What the node query is

The root Query has a field (described in the schema as “Get an entity by ID”):
node(id: ID!): Node!
  • You pass a single id (the same id value returned on any entity, e.g. from a previous query or mutation).
  • The server returns the object that has that ID. The return type is non-null (Node!); if the entity does not exist or you don’t have access, the API typically returns an error rather than null.
The return type Node is an interface (“An entity uniquely identified by its id field”) implemented by types such as Loan, Borrower, and Asset (and all asset subtypes, e.g. CheckingAccountAsset, GiftAsset). The concrete type is determined by the server based on the ID.

Example: loading by ID

When you have an id (e.g. from a list of loans or borrowers, from a mutation response, or from the URL), you can load that entity without choosing the right root query (loan, borrower, asset):
query GetNode($id: ID!) {
  node(id: $id) {
    id
    ... on Loan {
      id
      currentStage
      loanAmount
    }
    ... on Borrower {
      id
      firstName
      lastName
    }
    ... on Asset {
      id
      amount
    }
  }
}
Use inline fragments (... on Loan, ... on Borrower, ... on Asset, etc.) to ask for fields that are specific to each type. The response will only populate the fragment that matches the actual type of the node. For asset subtypes (e.g. CheckingAccountAsset, GiftAsset), use ... on Asset to request common fields, or a fragment on the concrete type for type-specific fields.

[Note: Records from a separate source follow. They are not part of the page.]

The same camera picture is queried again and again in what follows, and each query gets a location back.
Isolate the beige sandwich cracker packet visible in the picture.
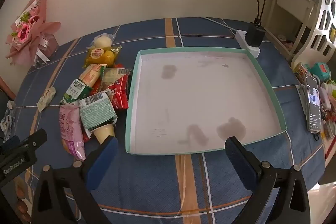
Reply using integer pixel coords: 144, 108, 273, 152
78, 64, 106, 88

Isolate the white power strip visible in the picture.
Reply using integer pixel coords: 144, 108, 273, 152
235, 29, 261, 59

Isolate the yellow pudding jelly cup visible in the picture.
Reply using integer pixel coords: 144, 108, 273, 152
79, 92, 117, 144

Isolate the smartphone with lit screen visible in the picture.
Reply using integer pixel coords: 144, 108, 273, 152
304, 74, 321, 134

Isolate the red patterned pastry packet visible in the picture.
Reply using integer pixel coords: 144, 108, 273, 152
90, 76, 110, 96

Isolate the yellow soft bread packet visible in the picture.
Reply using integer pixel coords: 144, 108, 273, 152
83, 46, 122, 68

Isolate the teal shallow cardboard tray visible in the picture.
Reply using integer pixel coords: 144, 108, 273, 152
125, 47, 286, 155

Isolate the teal toy box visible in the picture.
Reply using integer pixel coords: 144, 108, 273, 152
310, 62, 331, 83

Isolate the blue plaid tablecloth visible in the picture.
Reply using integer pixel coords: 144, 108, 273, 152
14, 18, 325, 223

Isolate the clear green-edged rice cracker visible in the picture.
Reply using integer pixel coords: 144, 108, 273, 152
100, 68, 131, 90

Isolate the white round bun packet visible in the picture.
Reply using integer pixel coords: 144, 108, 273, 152
87, 33, 116, 49

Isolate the red shiny snack packet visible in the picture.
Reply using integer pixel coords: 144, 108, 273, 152
108, 74, 129, 110

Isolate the white wooden shelf unit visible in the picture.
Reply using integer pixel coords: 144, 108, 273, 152
263, 0, 335, 68

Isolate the pink flower bouquet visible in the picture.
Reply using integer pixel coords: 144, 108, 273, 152
6, 0, 61, 67

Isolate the crumpled patterned wrapper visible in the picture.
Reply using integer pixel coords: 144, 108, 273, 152
1, 101, 16, 143

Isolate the green white snack packet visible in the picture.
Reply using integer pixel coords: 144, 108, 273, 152
60, 79, 92, 105

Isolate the pink swiss roll packet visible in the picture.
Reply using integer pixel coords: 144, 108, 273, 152
59, 105, 86, 161

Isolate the small white floral sachet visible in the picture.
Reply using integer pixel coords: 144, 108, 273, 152
37, 87, 56, 113

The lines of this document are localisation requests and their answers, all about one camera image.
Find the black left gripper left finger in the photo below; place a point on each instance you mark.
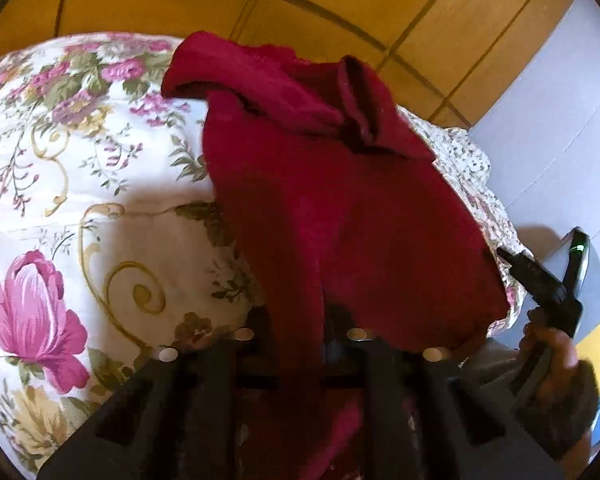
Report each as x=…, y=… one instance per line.
x=172, y=420

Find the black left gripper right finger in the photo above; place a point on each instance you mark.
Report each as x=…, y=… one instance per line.
x=404, y=416

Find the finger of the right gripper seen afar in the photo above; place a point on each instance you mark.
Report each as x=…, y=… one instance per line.
x=544, y=288

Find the dark red garment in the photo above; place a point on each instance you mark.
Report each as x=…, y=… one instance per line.
x=334, y=202

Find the right hand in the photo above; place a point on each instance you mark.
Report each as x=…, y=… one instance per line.
x=561, y=411

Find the floral bed cover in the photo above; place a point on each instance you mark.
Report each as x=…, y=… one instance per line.
x=113, y=246

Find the wooden wardrobe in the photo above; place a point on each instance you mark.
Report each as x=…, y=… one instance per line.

What the node query is good for in Pylon

Use cases below are ordered by impact for typical Pylon integrations.
  • Powerful search (e.g. Cmd+X): You can build a global “open by ID” or quick-jump in your app: one search or “Open by ID” input where the user pastes or types a loan, borrower, or asset ID. Call node(id) with fragments for Loan, Borrower, and Asset; the response tells you what type it is and gives you the fields you need. One query, one input; no need to parse the ID or ask “Loan or Borrower?”. This is the highest-leverage use of the node query for daily workflow.
  • More efficient polling: When you poll for loan updates (stages, tasks, order-outs), you often have a list of IDs (e.g. deal.loans[].id or loans from a pipeline query). To refresh only what changed or to load detail for one item, use node(id) and request just the fields you need. One query shape for every entity type means less branching in code and, when refetching a single entity, a smaller payload than re-running a heavy loan or deal query. You can also poll a lightweight list query, then call node(id) only for the loans the user has open or that need updating.
  • Deep links and shareable URLs: Use URLs like /loan/abc123 so users can bookmark or share a loan. On load you have only the ID from the path. Call node(id) and use fragments to get the right fields; render the correct view from which fragment returns data. No need to encode entity type in the route.
  • List or pipeline to detail: Lists from Pylon (loans by deal or stage, borrowers, assets) return items with an id. When the user clicks a row, you have the ID. One node(id) call loads the full entity for that row; same query whether the row is a loan, borrower, or asset.
  • Refetch after a mutation: Mutations in the e2e flow return an id. To show the full entity or refresh the UI, call node(id) with the fields you need. Same pattern for every type you create or update.
  • Normalized caching: GraphQL clients (e.g. Apollo, Relay) that cache by id need one way to refetch any entity. The node query is that single entry point for all node types in Pylon, which fits normalized cache and refetch-by-id.

Behavior and limits

  • Stability: For a given id, the server returns the same logical object; if the same id appears in multiple places in a response, they refer to the same entity.
  • Missing or inaccessible objects: If the entity does not exist or you don’t have access, the API typically returns an error (the field is non-null Node!).
  • Fragments: Always request at least one type-specific fragment (e.g. ... on Loan { ... }) so you get useful fields; the shared id is always available on Node.
For the full specification and rationale, see Global Object Identification on GraphQL.org.